Using natural language processing, Farrell scanned lists of attendees and speakers at philanthropic events, written materials related to philanthropy, and lists of philanthropic board members and lifetime achievement award winners. He then cross-referenced them with persons and organizations promoting climate misinformation from 1993–2007.

In the decade from 1997 to 2006, the visible misinformation network grew dramatically. Data show the number of persons involved increased by 443 percent, and the number of organizations involved increased by 384 percent. Of those involved, 91 percent of organizations received corporate funding, and 86 percent of people were affiliated with organizations that received corporate funding. After 2006, these numbers declined slightly—but the misinformation network remained.

Research from Brulle finds that fossil fuel and conservative foundations stalled international policy initiatives and public climate education campaigns in the early 2000s. Amidst pushback like public shaming from the Union of Concerned Scientists and Greenpeace, public contributions from large conservative organizations like Koch Affiliated Foundations and the ExxonMobil Foundation diminished.

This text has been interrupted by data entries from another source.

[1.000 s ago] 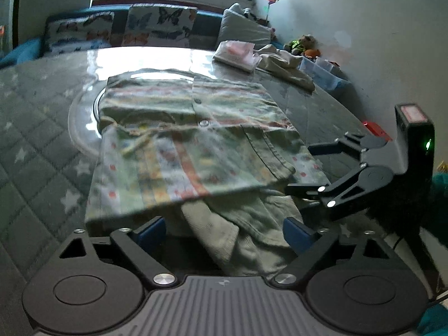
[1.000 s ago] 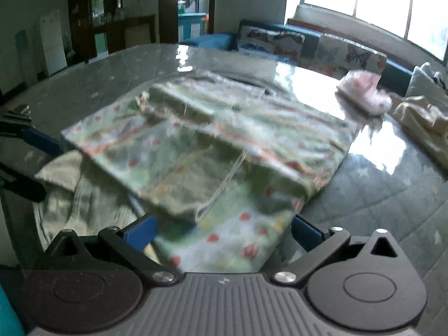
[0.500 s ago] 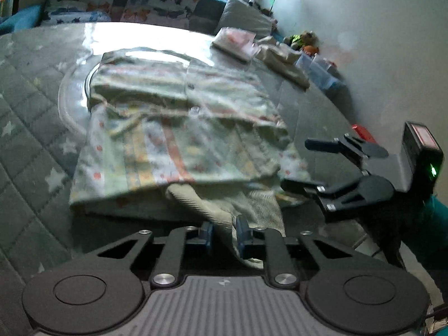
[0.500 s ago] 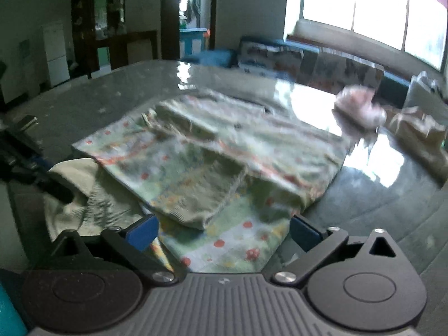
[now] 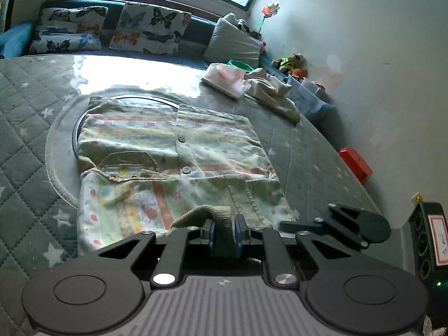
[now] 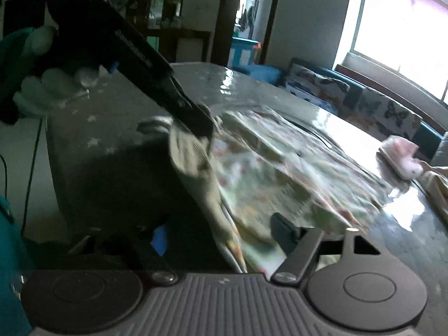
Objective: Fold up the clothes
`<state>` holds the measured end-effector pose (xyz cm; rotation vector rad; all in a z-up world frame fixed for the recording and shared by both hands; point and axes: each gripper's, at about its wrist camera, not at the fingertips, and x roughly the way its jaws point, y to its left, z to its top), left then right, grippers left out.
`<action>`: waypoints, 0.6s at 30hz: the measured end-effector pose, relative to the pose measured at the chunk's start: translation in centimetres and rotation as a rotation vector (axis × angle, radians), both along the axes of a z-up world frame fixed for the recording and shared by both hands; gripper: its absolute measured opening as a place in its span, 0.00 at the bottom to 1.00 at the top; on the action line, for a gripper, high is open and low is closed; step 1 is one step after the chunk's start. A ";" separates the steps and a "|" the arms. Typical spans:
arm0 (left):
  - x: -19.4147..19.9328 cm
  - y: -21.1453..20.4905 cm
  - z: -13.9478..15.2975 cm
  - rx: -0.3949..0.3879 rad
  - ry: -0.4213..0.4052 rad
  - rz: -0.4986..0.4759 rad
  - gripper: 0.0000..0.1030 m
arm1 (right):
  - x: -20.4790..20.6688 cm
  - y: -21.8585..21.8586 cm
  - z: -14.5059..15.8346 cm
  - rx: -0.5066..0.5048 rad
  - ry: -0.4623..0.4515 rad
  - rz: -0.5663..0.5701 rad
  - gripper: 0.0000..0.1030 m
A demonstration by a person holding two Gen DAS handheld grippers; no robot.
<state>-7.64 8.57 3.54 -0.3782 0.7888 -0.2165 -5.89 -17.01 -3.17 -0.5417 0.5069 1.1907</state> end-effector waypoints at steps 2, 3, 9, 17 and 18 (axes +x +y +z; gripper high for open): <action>-0.2 0.1 -0.2 0.003 -0.003 -0.008 0.16 | 0.4 1.1 0.0 0.012 0.023 -0.003 0.47; -0.5 0.2 -0.3 0.007 -0.007 -0.012 0.17 | 0.8 1.7 0.0 0.013 0.038 -0.011 0.41; -4.0 1.1 0.3 0.087 -0.100 -0.029 0.53 | 3.5 2.5 1.3 0.050 0.160 -0.076 0.18; -5.4 1.5 -0.4 0.306 -0.173 -0.007 0.76 | 4.9 2.9 2.8 0.080 0.180 -0.104 0.17; -5.3 1.2 -0.6 0.335 -0.184 -0.025 0.76 | 5.0 3.0 2.8 0.081 0.181 -0.105 0.17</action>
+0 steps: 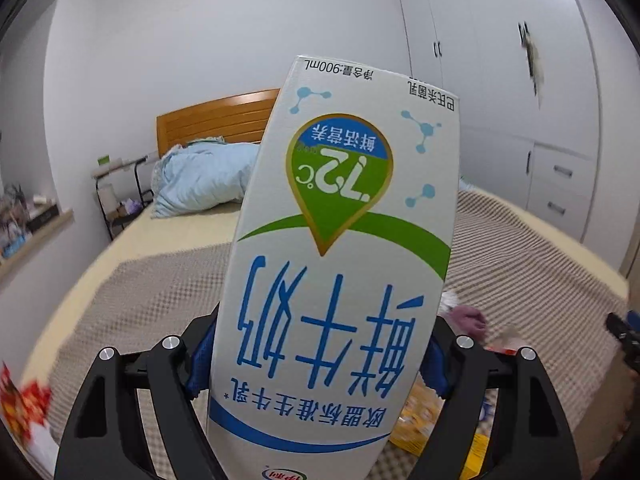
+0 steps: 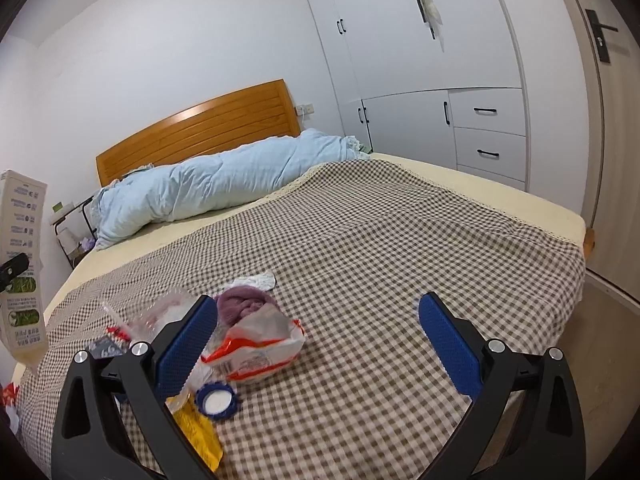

It is impossible to determine if Koch and Exxon continue to fund counter-climate movements and misinformation campaigns. However, as Koch and Exxon’s public contributions dwindled, contributions to DonorsTrust and Donors Capital Fund increased during this same period. These funds go to think tanks, trade associations, and advocacy organizations that work to slow climate mitigation policy. DonorsTrust and Donors Capital Fund are known as donor-advised funds (DAFs), centralized charitable accounts that support untraceable tax-deductible donations to public charities. DAFs are rising in popularity: the National Philanthropic Trust’s 2022 Donor-Advised Fund Report reported that DAFs gave $45.74 billion in grants in 2021, a 64 percent increase from 2019.

In the race against climate change, every dollar matters. Total annual investment in low-carbon energy and energy efficiency needs to increase five-fold by 2050 to enable the transition to a zero-carbon society globally. It is unlikely that public sector financing alone can manage this task.

Modern philanthropy is a growing sector with immense potential. New philanthropies created after 1990 are responsible for half of foundation giving today, and three-quarters of all operating foundations were established in the last 25 years. Novel efforts like the Giving Pledge, an initiative from Bill and Melinda Gates that pledges billionaires to voluntarily give away half of their fortune, posit that wealth should be committed to solving problems rather than maintaining endowments. Mackenzie Scott’s unprecedented $6 billion in trust-based donations similarly signals a growing practice in public giving.

With the explosive growth of new sectors comes a rise in concentrated wealth. Forbes tracked 493 new billionaires in 2021, and 236 more in 2022. Existing billionaires’ fortune grew more from 2020–2022 than in the previous 23 years combined. Concentrated wealth deepens global income inequality, and any argument to the contrary is untenable. But there are opportunities to justly redistribute this capital. Educated giving, accountability, and transparency are essential for donors seeking to drive decisive climate action. Spending philanthropic dollars today makes a better climate future more attainable—there is no time (or money) to waste.